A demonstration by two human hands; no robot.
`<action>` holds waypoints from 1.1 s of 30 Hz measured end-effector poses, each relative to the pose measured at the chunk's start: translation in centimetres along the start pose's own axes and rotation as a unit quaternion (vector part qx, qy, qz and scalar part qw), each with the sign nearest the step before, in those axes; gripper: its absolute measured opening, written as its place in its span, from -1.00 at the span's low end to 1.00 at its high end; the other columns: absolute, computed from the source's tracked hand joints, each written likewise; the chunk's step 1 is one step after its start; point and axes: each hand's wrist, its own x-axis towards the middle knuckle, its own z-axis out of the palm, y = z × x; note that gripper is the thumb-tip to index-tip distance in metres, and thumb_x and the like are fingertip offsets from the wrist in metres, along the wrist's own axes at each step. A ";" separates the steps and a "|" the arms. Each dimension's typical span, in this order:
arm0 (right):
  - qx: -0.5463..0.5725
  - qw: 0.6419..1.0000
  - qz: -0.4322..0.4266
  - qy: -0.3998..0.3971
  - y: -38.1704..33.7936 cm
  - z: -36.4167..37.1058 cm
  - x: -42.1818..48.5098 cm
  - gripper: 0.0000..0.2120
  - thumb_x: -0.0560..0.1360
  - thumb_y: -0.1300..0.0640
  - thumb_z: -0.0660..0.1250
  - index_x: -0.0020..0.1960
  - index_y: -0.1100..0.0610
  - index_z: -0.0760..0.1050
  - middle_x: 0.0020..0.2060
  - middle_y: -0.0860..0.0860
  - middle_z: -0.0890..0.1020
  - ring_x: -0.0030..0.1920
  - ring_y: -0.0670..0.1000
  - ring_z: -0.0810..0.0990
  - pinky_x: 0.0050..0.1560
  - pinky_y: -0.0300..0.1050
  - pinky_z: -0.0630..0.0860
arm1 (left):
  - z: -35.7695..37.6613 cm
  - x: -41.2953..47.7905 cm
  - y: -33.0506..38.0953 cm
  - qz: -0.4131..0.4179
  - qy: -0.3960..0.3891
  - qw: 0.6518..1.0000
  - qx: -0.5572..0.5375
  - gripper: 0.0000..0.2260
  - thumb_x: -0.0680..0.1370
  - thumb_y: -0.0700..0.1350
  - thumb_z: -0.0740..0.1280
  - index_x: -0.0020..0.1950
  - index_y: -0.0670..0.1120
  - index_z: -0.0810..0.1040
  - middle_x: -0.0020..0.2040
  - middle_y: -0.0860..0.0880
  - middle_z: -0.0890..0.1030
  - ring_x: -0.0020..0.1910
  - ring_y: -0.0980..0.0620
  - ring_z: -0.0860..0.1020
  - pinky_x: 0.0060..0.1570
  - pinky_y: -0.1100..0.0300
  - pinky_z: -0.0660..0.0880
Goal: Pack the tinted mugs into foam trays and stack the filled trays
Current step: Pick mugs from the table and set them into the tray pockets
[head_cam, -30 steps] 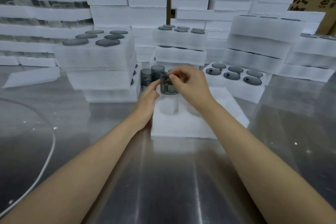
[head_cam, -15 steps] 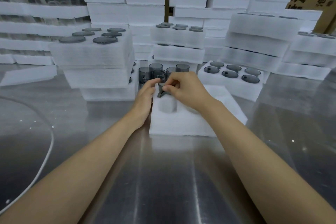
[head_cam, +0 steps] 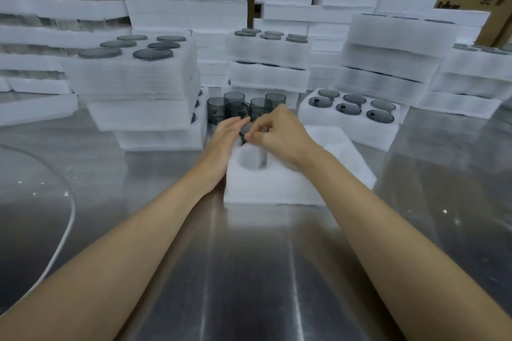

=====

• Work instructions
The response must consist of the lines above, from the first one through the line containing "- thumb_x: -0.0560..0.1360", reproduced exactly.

• Solution to this exercise
A demonstration by two human hands; no robot.
`<action>` holds waypoints from 1.1 s of 30 Hz measured end-effector poses, each relative to the pose measured at the chunk's start: translation in centimetres along the start pose's own axes and rotation as a unit quaternion (vector part qx, qy, qz and scalar part qw), each with the sign nearest the step before, in those axes; gripper: its absolute measured opening, written as its place in its span, from -1.00 at the span's low end to 1.00 at its high end; the other columns: absolute, computed from the source's tracked hand joints, each written likewise; the chunk's step 1 is one step after its start; point and axes: each hand's wrist, its own x-axis towards the middle knuckle, its own z-axis out of the palm, y = z × x; note that gripper is the thumb-tip to index-tip distance in metres, and thumb_x and the like are fingertip offsets from the wrist in metres, along the wrist's own axes at each step. A ";" separates the steps and a "|" the arms. Each dimension's typical span, in this order:
arm0 (right):
  - qx: -0.5463..0.5725
  - qw: 0.6419..1.0000
  - qz: -0.4322..0.4266
  - qy: -0.3998..0.3971
  - y: -38.1704..33.7936 cm
  - z: -36.4167..37.1058 cm
  - x: -42.1818..48.5098 cm
  - gripper: 0.0000..0.2120
  - thumb_x: -0.0560..0.1360

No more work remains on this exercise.